Frankfurt steigt auf, so kann man, ja so muss man das Ergebnis des jüngsten Fahrradklimatests zusammenfassen, den der ADFC im Frühsommer in Zusammenarbeit mit dem BUND und gefördert vom Umweltbundesamt im Rahmen des Nationalen Radverkehrsplans durchgeführt hat. Die neuesten Zahlen wurden kürzlich auf der IFMA in Köln präsentiert.

Vorab

Man darf den Klimatest zweifellos nicht überfordern. Er ist eine Zusammenschau subjektiver Beurteilungen und die Maßstäbe sind von Stadt zu Stadt, je nach Erfahrungshintergrund, sehr unterschiedlich. Im Vergleich der Ergebnisse aus den drei bisher durchgeführten Befragungen lassen sich aber Entwicklungen erkennen – und das ganz ohne in Kaffeesatzleserei abzugleiten.

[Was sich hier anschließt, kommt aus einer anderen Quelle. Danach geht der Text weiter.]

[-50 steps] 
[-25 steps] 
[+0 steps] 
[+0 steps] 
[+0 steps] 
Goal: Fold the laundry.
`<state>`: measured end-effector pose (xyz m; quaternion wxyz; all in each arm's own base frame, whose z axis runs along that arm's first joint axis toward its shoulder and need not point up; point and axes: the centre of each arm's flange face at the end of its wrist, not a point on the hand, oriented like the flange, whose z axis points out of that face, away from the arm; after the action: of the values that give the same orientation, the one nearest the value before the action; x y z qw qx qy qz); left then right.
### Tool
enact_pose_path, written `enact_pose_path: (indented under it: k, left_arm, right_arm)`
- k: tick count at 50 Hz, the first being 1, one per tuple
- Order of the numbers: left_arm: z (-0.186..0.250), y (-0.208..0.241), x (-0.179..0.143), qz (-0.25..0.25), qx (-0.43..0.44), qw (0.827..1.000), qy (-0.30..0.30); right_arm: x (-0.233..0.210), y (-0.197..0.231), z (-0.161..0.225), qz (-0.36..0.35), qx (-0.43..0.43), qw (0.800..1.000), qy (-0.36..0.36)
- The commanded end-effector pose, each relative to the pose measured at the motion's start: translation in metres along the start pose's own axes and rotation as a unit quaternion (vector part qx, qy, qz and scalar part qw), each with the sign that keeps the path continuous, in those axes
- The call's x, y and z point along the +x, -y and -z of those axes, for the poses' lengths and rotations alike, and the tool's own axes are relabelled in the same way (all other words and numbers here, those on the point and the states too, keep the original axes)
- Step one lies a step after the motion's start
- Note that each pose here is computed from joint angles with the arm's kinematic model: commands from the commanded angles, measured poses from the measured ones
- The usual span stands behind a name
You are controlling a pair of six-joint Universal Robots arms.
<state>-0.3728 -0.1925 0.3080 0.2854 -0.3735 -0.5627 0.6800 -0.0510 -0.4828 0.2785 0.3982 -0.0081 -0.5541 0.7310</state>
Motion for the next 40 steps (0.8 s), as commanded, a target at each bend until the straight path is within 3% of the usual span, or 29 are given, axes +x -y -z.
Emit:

Die Noten der Großstädte über 200.000 Einwohner sind insgesamt schlechter als die der kleineren Städte. Das liegt wohl nicht zuletzt am größeren Problemdruck. Nur das weiterhin einsam an der Spitze stehende Münster erreicht eine gute Note (2,05). Mit Kiel, Oberhausen und Hannover auf den Plätzen zwei bis vier erreichen gerade mal drei der 28 Städte eine Note von 3 oder besser. Bremen erhält zwar die gleiche Benotung wie 2003 (3,09) rutscht damit aber vom zweiten Rang ab auf Platz 5. Interessant auch der weitere Aufstieg der ostdeutschen Städte. Mit Leipzig (von 10 auf 6) und Magdeburg (von 16 auf 8) haben sich bereits zwei unter den ersten Zehn etabliert. Im hinteren Drittel herrscht heftiges Gedrängel der ganz Großen. Dabei fällt auf, dass die Kölner die Bemühungen ihrer Stadtoberen um den Radverkehr offensichtlich weniger positiv beurteilen als diese selbst. Köln blieb auf dem 24. Platz hängen, den es schon 2003 eingenommen hatte, während vergleichbare nordrhein-westfälische Großstädte wie Dortmund, Duisburg oder Essen seit 2003 deutlich Boden gutmachen konnten.

Die Frankfurter Zahlen:

  • Frankfurt klettert von Platz 23 im Jahr 2003 (34 Städte) auf Platz 14 im Ranking der 28 Großstädte über 200.000 EW, die 2005 in die Wertung kamen (mindestens 100 eingesandte Fragebögen).
  • Die Gesamtnote auf der Notenskala von 1-6 verbessert sich auf 3,87 (Vergleichswert 2003: 4,26, 1991: 4,75). Das liegt nur knapp unter dem Durchschnittswert aller Großstädte mit mehr als 200.000 EW (3,72). Dabei ist das Mittelfeld dicht gedrängt. Nur sechs Hundertstel Punkte trennen Frankfurt von München, das Platz 11 belegt.
  • Die Zahl der aus Frankfurt eingesandten Fragebögen stieg von 109 auf 377. Zur Verdeutlichung: Die Mindestanzahl von 100, die erforderlich war, um in die Bewertung zu kommen, wurde von Fahrradhochburgen wie Bremen mit 134 Einsendungen mal gerade so geschafft. Dass die bloße Anzahl der Teilnehmer nicht unbedingt für ein gutes Ergebnis steht, zeigt Hamburg. Mit der höchsten Beteiligung bundesweit (950 Teilnehmer) landete die Hansestadt auf dem letzten Platz.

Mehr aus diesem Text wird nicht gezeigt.